TASK TO CARRY OUT: Copy all the lines of the listing below exactly. Skip the images.

DATA:
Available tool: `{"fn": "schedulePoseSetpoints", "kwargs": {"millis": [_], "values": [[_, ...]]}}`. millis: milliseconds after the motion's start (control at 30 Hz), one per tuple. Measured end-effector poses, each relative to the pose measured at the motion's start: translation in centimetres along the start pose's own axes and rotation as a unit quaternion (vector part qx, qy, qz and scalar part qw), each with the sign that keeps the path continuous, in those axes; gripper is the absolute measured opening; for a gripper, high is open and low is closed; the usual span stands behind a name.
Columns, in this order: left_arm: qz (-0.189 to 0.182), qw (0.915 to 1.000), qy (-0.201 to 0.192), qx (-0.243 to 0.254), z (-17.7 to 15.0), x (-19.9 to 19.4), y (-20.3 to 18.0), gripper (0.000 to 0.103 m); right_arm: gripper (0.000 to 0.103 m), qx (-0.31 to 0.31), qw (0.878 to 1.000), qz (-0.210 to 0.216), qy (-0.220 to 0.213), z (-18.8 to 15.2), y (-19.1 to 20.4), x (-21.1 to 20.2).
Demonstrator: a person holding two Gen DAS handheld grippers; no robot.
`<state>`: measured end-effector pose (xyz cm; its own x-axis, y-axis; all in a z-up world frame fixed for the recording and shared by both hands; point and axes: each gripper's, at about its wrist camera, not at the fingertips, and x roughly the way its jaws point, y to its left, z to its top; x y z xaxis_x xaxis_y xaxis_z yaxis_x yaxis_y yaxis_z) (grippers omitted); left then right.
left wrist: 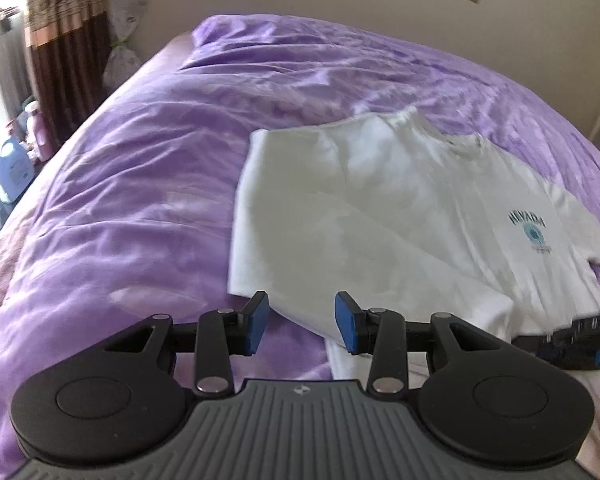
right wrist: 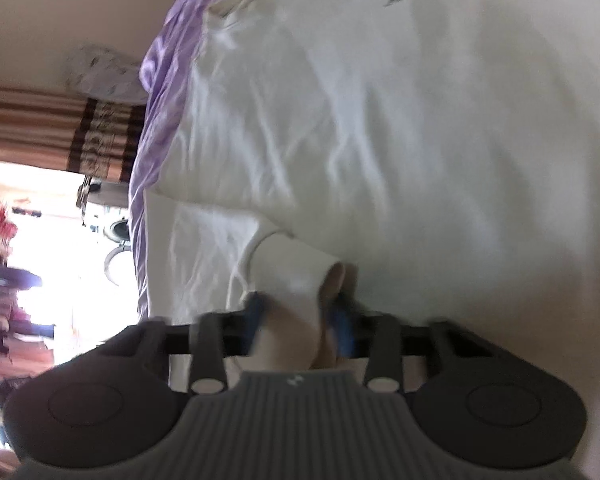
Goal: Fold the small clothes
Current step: 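Grasp the other sleeve cuff with the right gripper, then lift the held sleeve with the right gripper and fold it across the body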
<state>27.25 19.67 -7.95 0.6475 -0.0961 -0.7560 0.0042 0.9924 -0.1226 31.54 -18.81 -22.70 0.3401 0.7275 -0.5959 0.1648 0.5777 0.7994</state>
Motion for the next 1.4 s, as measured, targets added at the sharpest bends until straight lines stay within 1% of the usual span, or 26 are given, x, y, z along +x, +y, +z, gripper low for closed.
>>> {"fn": "schedulePoseSetpoints", "kwargs": {"millis": [67, 167, 267, 333, 433, 533, 633, 733, 867, 967, 1033, 1100, 1167, 1233, 1267, 1333, 1400], "values": [[0.004, 0.9999, -0.009, -0.005, 0.1, -0.6, 0.5, 0.045, 0.004, -0.03, 0.999, -0.015, -0.014, -0.4, 1.1, -0.3], [0.013, 0.9996, -0.02, -0.012, 0.2, -1.3, 1.4, 0.045, 0.001, -0.079, 0.996, -0.015, -0.035, -0.6, 4.0, -0.5], [0.019, 0.9991, -0.027, -0.027, 0.2, -1.9, 2.4, 0.045, 0.001, -0.144, 0.989, -0.017, -0.041, -0.2, 8.6, -1.4], [0.021, 0.9984, -0.035, -0.039, 0.2, -2.3, 3.0, 0.045, 0.001, -0.191, 0.98, -0.02, -0.042, 0.5, 12.2, -2.0], [0.023, 0.9968, -0.049, -0.06, 0.2, -2.6, 4.0, 0.045, 0.001, -0.266, 0.962, -0.039, -0.051, 1.6, 18.5, -2.9], [0.018, 0.9959, -0.056, -0.069, 0.5, -2.6, 4.6, 0.045, 0.0, -0.318, 0.944, -0.057, -0.061, 3.6, 24.7, -3.7], [0.016, 0.9955, -0.059, -0.073, 0.9, -2.1, 4.8, 0.045, 0.0, -0.352, 0.93, -0.058, -0.089, 6.1, 30.3, -4.7], [0.01, 0.9959, -0.057, -0.07, 1.4, -1.3, 4.5, 0.045, 0.0, -0.377, 0.917, -0.048, -0.123, 8.0, 34.6, -6.2], [0.004, 0.9973, -0.046, -0.057, 2.1, 0.4, 3.6, 0.045, 0.0, -0.395, 0.903, -0.032, -0.167, 10.7, 37.8, -8.9], [-0.002, 0.9983, -0.036, -0.046, 2.6, 1.8, 2.7, 0.045, 0.0, -0.391, 0.898, -0.031, -0.2, 13.3, 38.3, -11.2], [-0.01, 0.9989, -0.03, -0.034, 2.8, 2.6, 1.9, 0.045, 0.0, -0.382, 0.897, -0.042, -0.218, 15.0, 37.4, -12.7], [-0.022, 0.9996, -0.017, -0.008, 2.9, 3.7, 0.8, 0.045, 0.0, -0.368, 0.9, -0.06, -0.225, 16.8, 35.8, -13.2], [-0.03, 0.9992, 0.002, 0.028, 2.7, 4.7, -0.6, 0.048, 0.0, -0.348, 0.907, -0.079, -0.222, 18.3, 33.0, -13.3], [-0.039, 0.9972, 0.013, 0.062, 2.4, 5.7, -1.8, 0.055, 0.0, -0.329, 0.913, -0.097, -0.219, 19.4, 29.8, -13.3], [-0.035, 0.9959, 0.017, 0.082, 2.2, 6.3, -2.5, 0.055, 0.001, -0.318, 0.918, -0.103, -0.214, 19.8, 27.9, -13.2], [-0.013, 0.9932, 0.016, 0.114, 1.8, 7.5, -3.5, 0.056, 0.001, -0.29, 0.929, -0.115, -0.199, 20.4, 23.5, -12.4], [-0.003, 0.9911, 0.02, 0.132, 1.4, 8.7, -4.3, 0.056, 0.001, -0.257, 0.94, -0.129, -0.183, 20.7, 18.7, -11.5]]}}
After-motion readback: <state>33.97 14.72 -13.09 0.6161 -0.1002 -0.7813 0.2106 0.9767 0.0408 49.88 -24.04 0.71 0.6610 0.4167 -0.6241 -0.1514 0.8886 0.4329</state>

TASK RESULT:
Available tool: `{"fn": "schedulePoseSetpoints", "kwargs": {"millis": [_], "values": [[_, ...]]}}`. millis: milliseconds after the motion's start (control at 30 Hz), one per tuple. Measured end-effector poses, each relative to the pose measured at the motion's start: translation in centimetres along the start pose's own axes and rotation as a unit quaternion (vector part qx, qy, qz and scalar part qw), each with the sign that keeps the path continuous, in those axes; gripper is the absolute measured opening; for a gripper, high is open and low is closed; the usual span stands behind a name.
Columns, in this order: left_arm: qz (-0.189 to 0.182), qw (0.915 to 1.000), qy (-0.201 to 0.192), qx (-0.243 to 0.254), z (-17.7 to 15.0), x (-19.9 to 19.4), y (-20.3 to 18.0), gripper (0.000 to 0.103 m); right_arm: gripper (0.000 to 0.103 m), qx (-0.31 to 0.31), qw (0.878 to 1.000), qz (-0.210 to 0.216), qy (-0.220 to 0.213), z (-18.8 to 15.2), y (-19.1 to 20.4), x (-21.1 to 20.2).
Demonstrator: a person holding two Gen DAS handheld grippers; no robot.
`<state>`: measured end-effector pose (xyz cm; its own x-axis, y-axis; all in a z-up world frame fixed for the recording and shared by both hands; point and axes: each gripper's, at about its wrist camera, not at the fingertips, and x roughly the way its jaws point, y to its left, z to its top; x y z xaxis_x xaxis_y xaxis_z yaxis_x yaxis_y yaxis_z) (grippers omitted); left then right.
left wrist: 
right wrist: 
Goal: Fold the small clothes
Current step: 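Grasp the other sleeve cuff with the right gripper, then lift the held sleeve with the right gripper and fold it across the body
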<state>27.25 19.67 -7.95 0.6475 -0.0961 -0.7560 0.0042 0.9924 -0.1226 31.54 -18.81 -22.70 0.3401 0.7275 -0.5959 0.1648 0.5777 0.7994</state>
Motion for the next 1.4 s, as measured, targets added at the sharpest bends until straight lines stay within 1% of the usual span, or 26 are given, x, y, z along +x, +y, +z, gripper low for closed.
>>> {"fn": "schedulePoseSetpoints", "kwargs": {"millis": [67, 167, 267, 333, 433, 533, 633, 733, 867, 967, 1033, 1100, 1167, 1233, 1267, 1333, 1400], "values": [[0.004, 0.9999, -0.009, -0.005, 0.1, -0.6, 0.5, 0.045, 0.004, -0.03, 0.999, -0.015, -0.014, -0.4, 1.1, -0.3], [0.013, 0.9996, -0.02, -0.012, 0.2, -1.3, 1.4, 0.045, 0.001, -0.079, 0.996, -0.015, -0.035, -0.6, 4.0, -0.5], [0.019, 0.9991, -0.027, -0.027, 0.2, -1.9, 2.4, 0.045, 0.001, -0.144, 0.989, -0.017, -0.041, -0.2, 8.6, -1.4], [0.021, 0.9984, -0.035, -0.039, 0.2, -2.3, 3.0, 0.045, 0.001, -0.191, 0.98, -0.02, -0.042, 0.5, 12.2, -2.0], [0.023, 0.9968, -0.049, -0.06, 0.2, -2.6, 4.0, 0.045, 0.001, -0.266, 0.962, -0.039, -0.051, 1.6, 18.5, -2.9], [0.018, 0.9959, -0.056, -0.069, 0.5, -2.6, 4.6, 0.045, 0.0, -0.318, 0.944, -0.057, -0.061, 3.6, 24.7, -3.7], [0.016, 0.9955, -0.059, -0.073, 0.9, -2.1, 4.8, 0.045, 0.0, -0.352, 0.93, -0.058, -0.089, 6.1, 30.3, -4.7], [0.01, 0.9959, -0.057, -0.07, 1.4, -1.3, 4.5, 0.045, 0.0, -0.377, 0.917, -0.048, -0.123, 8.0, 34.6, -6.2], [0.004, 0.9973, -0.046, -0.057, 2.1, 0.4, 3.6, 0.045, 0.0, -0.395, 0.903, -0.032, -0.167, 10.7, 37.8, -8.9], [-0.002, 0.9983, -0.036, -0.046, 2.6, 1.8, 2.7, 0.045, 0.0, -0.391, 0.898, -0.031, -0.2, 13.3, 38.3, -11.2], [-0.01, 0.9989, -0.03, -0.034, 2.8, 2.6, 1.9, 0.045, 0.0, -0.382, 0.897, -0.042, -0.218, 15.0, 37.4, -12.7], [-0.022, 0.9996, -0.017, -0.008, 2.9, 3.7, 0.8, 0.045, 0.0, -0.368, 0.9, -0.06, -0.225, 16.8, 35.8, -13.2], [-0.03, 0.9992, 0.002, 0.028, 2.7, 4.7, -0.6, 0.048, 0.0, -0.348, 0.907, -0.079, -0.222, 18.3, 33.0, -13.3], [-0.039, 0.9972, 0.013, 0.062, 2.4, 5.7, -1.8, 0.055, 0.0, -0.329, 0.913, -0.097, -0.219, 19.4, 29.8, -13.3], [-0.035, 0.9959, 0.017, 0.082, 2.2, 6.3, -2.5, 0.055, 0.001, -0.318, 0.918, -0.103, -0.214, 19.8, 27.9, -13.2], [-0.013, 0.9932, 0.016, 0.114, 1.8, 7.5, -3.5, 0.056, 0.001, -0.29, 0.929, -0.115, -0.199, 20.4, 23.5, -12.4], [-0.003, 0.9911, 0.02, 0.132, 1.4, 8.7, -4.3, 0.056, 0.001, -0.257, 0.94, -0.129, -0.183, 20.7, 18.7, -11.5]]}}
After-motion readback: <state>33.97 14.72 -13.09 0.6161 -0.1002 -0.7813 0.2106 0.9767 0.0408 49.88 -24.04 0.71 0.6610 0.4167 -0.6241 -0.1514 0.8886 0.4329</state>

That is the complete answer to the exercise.